## ASSIGNMENT
Reproduce exactly the lines from the one containing "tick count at" through the last line of the records below, both included, and nothing else.

## DATA PROVIDED
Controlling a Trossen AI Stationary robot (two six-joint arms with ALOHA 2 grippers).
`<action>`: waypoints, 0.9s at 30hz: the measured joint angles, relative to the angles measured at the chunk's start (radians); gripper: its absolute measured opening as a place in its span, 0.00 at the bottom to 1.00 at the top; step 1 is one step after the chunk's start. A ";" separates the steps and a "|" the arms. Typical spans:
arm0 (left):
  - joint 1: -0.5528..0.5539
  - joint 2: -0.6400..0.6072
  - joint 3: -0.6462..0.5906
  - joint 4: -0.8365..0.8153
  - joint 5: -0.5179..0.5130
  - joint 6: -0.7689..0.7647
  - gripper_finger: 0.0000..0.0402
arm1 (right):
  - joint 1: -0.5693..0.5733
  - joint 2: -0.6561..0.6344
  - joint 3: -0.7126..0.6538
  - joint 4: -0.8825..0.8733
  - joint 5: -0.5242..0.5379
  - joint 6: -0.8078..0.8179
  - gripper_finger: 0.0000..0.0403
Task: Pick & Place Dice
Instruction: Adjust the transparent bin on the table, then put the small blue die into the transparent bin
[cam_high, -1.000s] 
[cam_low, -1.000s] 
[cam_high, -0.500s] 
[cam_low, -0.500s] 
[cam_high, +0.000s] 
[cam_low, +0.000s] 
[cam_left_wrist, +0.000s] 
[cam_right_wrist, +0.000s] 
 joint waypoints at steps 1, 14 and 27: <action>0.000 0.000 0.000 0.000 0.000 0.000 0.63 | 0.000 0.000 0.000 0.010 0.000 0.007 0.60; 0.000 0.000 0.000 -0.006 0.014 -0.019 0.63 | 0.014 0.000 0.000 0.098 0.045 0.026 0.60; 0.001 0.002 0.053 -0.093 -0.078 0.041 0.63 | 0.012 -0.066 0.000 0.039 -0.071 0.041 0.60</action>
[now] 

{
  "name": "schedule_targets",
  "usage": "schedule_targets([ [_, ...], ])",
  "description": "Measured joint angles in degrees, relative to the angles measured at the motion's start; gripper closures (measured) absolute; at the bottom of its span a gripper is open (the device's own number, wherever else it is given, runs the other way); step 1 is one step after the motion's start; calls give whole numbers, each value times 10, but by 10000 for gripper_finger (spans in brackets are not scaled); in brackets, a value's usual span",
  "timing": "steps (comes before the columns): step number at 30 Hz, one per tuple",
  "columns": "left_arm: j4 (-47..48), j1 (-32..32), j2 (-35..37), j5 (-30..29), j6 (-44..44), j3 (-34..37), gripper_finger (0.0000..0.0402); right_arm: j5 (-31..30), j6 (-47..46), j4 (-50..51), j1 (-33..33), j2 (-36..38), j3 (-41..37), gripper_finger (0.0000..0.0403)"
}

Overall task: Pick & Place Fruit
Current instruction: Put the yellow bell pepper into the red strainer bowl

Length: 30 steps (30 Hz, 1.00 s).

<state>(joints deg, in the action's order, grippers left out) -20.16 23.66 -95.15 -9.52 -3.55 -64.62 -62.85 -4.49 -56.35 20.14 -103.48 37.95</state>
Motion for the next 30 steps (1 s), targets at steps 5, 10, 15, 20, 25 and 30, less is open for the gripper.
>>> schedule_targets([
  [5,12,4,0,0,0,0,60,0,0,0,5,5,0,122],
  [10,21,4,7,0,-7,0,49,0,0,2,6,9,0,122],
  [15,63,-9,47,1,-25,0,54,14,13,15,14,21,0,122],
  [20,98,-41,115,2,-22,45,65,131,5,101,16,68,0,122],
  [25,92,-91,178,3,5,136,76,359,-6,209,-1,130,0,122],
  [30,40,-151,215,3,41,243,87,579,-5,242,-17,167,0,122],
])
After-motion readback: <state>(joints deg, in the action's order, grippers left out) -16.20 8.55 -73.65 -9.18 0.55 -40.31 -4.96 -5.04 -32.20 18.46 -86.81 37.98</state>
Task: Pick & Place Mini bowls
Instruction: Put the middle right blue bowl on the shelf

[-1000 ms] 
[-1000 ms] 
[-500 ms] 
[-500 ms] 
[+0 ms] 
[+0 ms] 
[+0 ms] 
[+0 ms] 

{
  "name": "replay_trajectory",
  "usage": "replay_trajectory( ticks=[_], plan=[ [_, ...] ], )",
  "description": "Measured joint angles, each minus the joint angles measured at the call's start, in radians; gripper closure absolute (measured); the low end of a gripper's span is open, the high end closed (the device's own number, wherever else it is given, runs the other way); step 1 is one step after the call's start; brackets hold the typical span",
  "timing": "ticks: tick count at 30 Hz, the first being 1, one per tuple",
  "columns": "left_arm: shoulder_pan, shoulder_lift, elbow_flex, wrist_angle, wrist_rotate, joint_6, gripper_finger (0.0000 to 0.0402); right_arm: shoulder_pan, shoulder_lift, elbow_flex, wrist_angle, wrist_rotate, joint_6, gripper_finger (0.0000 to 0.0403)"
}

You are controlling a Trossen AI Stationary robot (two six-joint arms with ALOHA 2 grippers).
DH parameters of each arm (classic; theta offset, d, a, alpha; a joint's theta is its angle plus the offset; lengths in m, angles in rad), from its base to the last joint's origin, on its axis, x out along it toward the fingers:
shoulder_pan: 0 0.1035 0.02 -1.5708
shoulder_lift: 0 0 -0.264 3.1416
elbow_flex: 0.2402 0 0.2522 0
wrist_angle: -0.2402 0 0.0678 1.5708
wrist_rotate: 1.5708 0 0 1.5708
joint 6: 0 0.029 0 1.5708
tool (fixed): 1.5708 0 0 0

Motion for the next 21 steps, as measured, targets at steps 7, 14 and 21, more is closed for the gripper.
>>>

## EXERCISE SOLUTION
  "timing": "ticks: tick count at 30 Hz, the first being 1, one per tuple",
  "columns": "left_arm: shoulder_pan, shoulder_lift, elbow_flex, wrist_angle, wrist_rotate, joint_6, gripper_finger (0.0000 to 0.0402); right_arm: shoulder_pan, shoulder_lift, elbow_flex, wrist_angle, wrist_rotate, joint_6, gripper_finger (0.0000 to 0.0403)"
}

You are controlling a Trossen AI Stationary robot (two six-joint arms with ALOHA 2 grippers).
DH parameters of each arm (classic; theta offset, d, a, alpha; a joint's theta is its angle plus the offset; lengths in m, angles in rad), from its base to the last joint's origin, on its axis, x out along it toward the fingers:
shoulder_pan: 0 0.1035 0.02 -1.5708
shoulder_lift: 0 0 -0.264 3.1416
elbow_flex: 0.2402 0 0.2522 0
wrist_angle: -0.2402 0 0.0678 1.5708
wrist_rotate: 1.5708 0 0 1.5708
joint 6: 0 0.029 0 1.5708
tool (fixed): 1.5708 0 0 0

Motion for the next 21 steps, as measured, targets at steps 7, 14 and 21, more is closed for the gripper.
>>>

Nothing further is required for this answer.